Asep Komarudin, a senior forests campaigner with Greenpeace, is concerned about the impacts of lower environmental and social safeguards. “Chinese investors in the extractive and energy industries are frequently involved in corruption,” he says, citing the Riau-1 coal-fired power plant and the Celukan Bawang port lawsuits. “There’s a strong suspicion that this bill is only there to accommodate these sorts of investors. To let them pay local workers less, make them work longer hours, and skirt around environmental protections.”
A loosening of labour laws – not to mention the advantages given to state-owned enterprises – could turn off Western investors, many of whom have to comply with strict ethical guidelines. Another concern is that the omnibus “weakens the spirit of eradicating corruption,” according to Komarudin, after Jokowi moved in 2019 to curb the powers of the Corruption Eradication Commission.
In fact, the new sui generis sovereign wealth fund established under the omnibus, the Indonesia Investment Authority (LPI), won’t be overseen by the appropriate anti-corruption body. The over US$20 billion already in assets should be monitored by the country’s peak audit watchdog, the Supreme Audit Agency (BPK). But a recent analysis from Katadata raises concerns about whether this oversight is sufficient.
Cutting the green tape
It’s not investment policy, though, that got Sembiring and her classmates to take to the streets. It’s more a president who, after pushing for palm oil firms to be prosecuted after peatland fires broke out in 2015, has now lifted the assumption of legal liability for fires occurring on their concession areas.
The group of coal-mining giants, another key environmental offender, is contributing to the country’s rapid deforestation. In 2020 alone, the country lost 115,459 hectares of forest cover, an area the size of Los Angeles. While most agree that this trend will accelerate under the omnibus changes, Jakarta-based think-tank Madani goes further, predicting that it paves the way for the total destruction of natural forest cover in Riau, Jambi, South Sumatra, Bangka Belitung and Central Java provinces.
The key provision they base this on is the repeal of a current regulation that requires at least 30% of forest area to be conserved for each watershed area or island. There’s also the permit acquisition process, which in the past has acted as a brake on environmental exploitation carried out by both industries. Academics and the public played a role in approving or denying project permits, but the omnibus has edged them out of environmental impact analyses – and, in some cases, the analysis has been scrapped in its entirety.
These requirements were hardly ever a burden on big business: in South Kalimantan province, over a third of the land is earmarked for coal permits. For indigenous peoples living in those areas, though, fighting the granting of such permits will now border on the impossible.
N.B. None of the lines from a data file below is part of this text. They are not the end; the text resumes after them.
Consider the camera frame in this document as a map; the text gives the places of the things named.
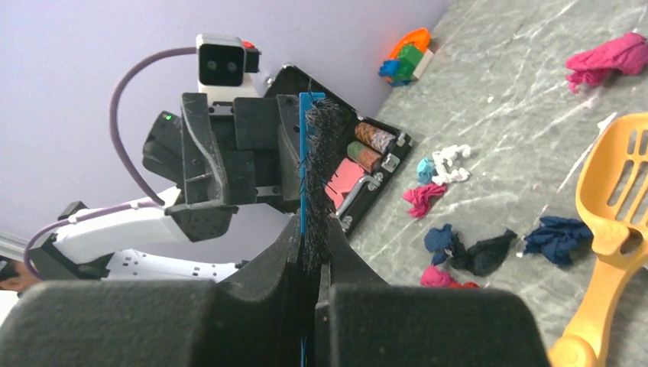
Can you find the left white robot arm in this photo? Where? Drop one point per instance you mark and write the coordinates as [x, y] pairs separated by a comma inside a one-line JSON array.
[[105, 243]]

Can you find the black paper scrap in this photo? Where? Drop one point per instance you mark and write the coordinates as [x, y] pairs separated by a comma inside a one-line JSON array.
[[484, 257]]

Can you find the orange blue green toy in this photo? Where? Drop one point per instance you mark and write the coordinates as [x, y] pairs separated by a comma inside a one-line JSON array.
[[409, 59]]

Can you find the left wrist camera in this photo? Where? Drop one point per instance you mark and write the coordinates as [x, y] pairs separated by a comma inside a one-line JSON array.
[[226, 65]]

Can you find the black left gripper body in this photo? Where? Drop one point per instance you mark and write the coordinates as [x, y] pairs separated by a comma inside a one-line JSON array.
[[223, 155]]

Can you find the large magenta paper scrap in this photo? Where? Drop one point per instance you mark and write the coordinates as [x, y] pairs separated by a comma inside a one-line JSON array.
[[626, 54]]

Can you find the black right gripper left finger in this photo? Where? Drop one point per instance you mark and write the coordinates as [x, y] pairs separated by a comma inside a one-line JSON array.
[[249, 319]]

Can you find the cyan paper scrap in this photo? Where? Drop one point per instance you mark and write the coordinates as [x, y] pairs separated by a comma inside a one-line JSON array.
[[425, 171]]

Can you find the navy scrap by brush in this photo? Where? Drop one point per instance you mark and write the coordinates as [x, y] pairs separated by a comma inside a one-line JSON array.
[[441, 243]]

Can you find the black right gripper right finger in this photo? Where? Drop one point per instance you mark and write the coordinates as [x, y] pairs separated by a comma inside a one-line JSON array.
[[361, 320]]

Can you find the pink paper scrap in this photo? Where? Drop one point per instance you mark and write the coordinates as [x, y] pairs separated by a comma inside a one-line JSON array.
[[433, 276]]

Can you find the orange blue chip roll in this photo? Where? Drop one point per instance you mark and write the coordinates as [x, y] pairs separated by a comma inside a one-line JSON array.
[[374, 137]]

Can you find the red paper scrap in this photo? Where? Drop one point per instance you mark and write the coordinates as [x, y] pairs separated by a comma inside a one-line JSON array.
[[467, 284]]

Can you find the white paper scrap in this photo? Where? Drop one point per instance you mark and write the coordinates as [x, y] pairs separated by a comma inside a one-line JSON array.
[[447, 171]]

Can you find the crumpled navy paper scrap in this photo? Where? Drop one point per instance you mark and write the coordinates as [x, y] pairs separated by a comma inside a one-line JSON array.
[[556, 238]]

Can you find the blue hand brush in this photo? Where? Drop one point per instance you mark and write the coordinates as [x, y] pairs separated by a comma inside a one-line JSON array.
[[316, 111]]

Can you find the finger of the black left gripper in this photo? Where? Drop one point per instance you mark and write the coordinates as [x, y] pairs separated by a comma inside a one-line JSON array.
[[288, 139], [203, 174]]

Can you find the yellow slotted scoop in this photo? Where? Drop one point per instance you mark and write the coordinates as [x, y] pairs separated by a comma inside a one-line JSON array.
[[608, 198]]

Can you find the black poker chip case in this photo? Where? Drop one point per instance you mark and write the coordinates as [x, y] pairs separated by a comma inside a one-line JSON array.
[[291, 80]]

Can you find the pink card stack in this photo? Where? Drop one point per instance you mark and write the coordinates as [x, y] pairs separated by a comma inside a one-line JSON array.
[[343, 180]]

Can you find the green red chip roll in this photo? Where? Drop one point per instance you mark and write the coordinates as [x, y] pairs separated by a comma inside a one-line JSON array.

Cut out from the process prima facie, they will have to plead their case with Jakarta, rather than the provincial government.
“The exaggerated worship of large-scale investment all this time has proven to be very harmful to indigenous peoples,” said Rukka Sombolinggi, the Secretary General of NGO the Indigenous Peoples Alliance of the Archipelago (AMAN). “The result is that indigenous territories are grabbed and permission is granted for investment by the forestry, plantation/farming, mining and other sectors.”
The group of 36 investors was just as dismissive: “Efforts to stimulate foreign investment by weakening regulations, such as easing restrictions on clearing land in palm oil concessions, are counterintuitive in light of investors’ growing desire for environmental protections and rising international demand for responsible commodity production and regulation on imported deforestation.”